Красный флаг над кораблем.
О боже! Крики чаек, небо за бортом.
Девушка прощается с Сережей —
Загорелым, старым моряком.
 
 
Он уходит в море этим летом
И тебя с собою не возьмет.
Ты одна в особняке прогретом,
Как в пустом бокале белый лед.
 
 
Виски выпито. И кремы для загара
У бассейна брошены, как крик.
А Серега где — то на вокзале,
Просит подаяние старик.
 
   — Эй, диспетчер! — громовым голосом разбудил его Максимка, снова срывая с лица шапку. — Хорош дрыхнуть! Приноровился тут спать без сновидений, под шапкой! Дай другим попользоваться! — С этими словами Максим бросил шапку в Дунай. Речные воды подхватили ее и унесли — только мелькнуло черное пятнышко на стремнине. Дунаев с сожалением проводил это пятнышко взглядом.

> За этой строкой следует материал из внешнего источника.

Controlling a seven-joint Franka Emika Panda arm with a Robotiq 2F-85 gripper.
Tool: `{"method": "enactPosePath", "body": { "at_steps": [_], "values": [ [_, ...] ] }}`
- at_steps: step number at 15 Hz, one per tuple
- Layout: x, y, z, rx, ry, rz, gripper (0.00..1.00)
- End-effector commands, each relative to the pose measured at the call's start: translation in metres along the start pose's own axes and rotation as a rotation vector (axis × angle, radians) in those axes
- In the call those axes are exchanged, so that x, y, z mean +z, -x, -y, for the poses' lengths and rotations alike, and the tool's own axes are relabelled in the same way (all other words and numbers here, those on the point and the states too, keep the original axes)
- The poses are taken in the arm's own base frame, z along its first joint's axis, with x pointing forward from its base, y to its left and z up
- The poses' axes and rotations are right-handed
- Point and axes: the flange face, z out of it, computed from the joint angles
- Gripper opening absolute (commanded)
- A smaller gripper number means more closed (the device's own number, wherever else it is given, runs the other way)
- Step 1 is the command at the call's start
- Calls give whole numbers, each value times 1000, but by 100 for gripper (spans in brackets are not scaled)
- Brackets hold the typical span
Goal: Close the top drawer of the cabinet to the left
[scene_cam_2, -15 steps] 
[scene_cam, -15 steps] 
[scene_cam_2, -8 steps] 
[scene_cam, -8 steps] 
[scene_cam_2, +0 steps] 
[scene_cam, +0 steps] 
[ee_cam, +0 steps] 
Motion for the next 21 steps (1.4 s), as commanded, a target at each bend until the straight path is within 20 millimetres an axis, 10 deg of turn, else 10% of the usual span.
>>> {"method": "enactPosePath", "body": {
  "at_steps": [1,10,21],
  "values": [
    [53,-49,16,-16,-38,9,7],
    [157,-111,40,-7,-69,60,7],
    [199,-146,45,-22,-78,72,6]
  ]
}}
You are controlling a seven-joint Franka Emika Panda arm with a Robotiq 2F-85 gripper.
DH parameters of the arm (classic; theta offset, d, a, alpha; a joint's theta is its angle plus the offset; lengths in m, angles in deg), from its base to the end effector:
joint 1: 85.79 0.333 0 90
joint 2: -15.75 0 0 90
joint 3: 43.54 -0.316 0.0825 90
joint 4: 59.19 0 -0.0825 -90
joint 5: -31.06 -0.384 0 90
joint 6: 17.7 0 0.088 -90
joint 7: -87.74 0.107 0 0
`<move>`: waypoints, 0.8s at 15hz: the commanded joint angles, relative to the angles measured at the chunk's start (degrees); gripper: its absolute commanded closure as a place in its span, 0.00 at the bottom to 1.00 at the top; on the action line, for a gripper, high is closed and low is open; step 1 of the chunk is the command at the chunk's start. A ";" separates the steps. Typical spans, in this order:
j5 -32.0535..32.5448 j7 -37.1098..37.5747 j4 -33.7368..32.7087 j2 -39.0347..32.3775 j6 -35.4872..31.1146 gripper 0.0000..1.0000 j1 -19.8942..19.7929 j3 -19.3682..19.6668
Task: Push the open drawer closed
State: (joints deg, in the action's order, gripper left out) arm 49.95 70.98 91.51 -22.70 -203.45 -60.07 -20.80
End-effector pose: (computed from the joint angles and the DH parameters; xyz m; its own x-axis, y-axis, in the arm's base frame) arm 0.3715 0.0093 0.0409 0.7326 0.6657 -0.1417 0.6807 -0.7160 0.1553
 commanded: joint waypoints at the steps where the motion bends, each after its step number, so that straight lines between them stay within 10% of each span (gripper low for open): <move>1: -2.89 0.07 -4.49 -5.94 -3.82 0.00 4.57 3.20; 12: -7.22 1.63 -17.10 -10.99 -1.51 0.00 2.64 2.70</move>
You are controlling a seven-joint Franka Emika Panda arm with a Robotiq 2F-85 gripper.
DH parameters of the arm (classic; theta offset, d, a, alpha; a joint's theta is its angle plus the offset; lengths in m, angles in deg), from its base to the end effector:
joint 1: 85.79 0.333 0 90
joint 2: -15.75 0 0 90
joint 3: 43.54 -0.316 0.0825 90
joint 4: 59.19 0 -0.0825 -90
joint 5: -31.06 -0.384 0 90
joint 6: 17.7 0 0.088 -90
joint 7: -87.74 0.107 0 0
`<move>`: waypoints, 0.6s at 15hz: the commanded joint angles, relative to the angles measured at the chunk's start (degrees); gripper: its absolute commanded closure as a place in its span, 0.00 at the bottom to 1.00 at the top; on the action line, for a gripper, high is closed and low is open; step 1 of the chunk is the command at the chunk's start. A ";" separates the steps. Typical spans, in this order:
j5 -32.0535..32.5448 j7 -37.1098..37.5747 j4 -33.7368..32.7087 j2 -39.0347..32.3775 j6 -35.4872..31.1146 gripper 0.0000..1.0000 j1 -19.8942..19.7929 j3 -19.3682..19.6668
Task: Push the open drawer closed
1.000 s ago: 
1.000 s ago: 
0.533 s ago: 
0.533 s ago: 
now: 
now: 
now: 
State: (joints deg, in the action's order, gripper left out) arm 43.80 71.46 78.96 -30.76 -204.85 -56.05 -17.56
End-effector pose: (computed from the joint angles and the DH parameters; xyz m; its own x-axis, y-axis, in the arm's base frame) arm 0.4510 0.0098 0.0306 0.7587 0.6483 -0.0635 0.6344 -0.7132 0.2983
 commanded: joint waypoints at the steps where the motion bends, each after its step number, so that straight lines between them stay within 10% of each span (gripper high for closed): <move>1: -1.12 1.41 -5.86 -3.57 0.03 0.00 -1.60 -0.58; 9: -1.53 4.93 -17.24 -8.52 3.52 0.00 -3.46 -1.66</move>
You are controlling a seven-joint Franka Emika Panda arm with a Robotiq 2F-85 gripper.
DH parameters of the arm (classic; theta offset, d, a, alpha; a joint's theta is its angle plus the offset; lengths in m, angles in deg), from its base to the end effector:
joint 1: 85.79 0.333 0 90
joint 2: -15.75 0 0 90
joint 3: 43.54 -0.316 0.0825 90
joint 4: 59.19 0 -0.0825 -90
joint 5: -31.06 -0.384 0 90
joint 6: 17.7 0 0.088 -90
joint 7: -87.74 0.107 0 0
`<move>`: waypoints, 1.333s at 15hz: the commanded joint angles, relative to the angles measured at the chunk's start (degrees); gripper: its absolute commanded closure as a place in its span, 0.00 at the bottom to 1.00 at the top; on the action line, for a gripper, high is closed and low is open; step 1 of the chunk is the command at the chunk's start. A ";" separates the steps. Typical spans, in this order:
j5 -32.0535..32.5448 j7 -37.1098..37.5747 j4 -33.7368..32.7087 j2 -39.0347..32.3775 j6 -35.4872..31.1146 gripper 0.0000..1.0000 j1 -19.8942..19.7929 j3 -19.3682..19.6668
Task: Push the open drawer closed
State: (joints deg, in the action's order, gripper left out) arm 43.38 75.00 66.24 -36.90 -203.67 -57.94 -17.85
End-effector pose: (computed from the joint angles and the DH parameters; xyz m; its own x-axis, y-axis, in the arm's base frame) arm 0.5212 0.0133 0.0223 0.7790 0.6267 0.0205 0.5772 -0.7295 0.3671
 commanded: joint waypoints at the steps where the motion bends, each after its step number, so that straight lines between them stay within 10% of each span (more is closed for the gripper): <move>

   Но вскоре ему снова пришлось увидеть шапку Гугуце.
   Это случилось вскоре после того, как им встретился так называемый Бисерный Дождь. Такие явления, как это, описать мы не в силах, поэтому это переживание наших героев останется за рамками нашего повествования. Однако можно сказать: Бисерный Дождь превратил их в трех свиней, и они визжали и барахтались в бисерных лужах и потоках, в разноцветных, переливающихся, рассыпчатых… А Дождь все метал и метал свой бисер, выхваляясь перед этими розовыми тушами, а они, осчастливленные, морщили свои пятачки в улыбках, хлопали белесыми ресницами доверчивых глазок… И только потом, с трудом придя в себя и поняв, как их провели, они снова ринулись в бой. Особенно орал от ярости Максимка, рубя своим подносом хрустейший перламутр очередного Предела Блаженства…
   Парторг снова ускользнул от своих трех «я», предоставив им право пробивать трудную и страшную дорогу на Запад. Он остался наедине с тем из своих «я», которое все еще пыталось носить имя Владимир Петрович Дунаев. Это свое «я» парторг иногда, в шутку, называл «пустое я».
   — Всех моя душа взрастила и вывела в жизнь. А сама осталась пустая, как брошенная избушка. И стоит она одна-одинешенька в лесу, то бревном скрипнет, то чердаком вздохнет, то наличником прошуршит, а так больше — ничего… — Так бормотал парторг Дунаев, поспешно выпутываясь из Прослоек, чтобы дать себе отдых в земной Румынии. Какой-то миг он был пыльным кристаллом, словно бы затерянным на чердаке собственной души, где стояли древние кованые сундуки с чьим-то приданым.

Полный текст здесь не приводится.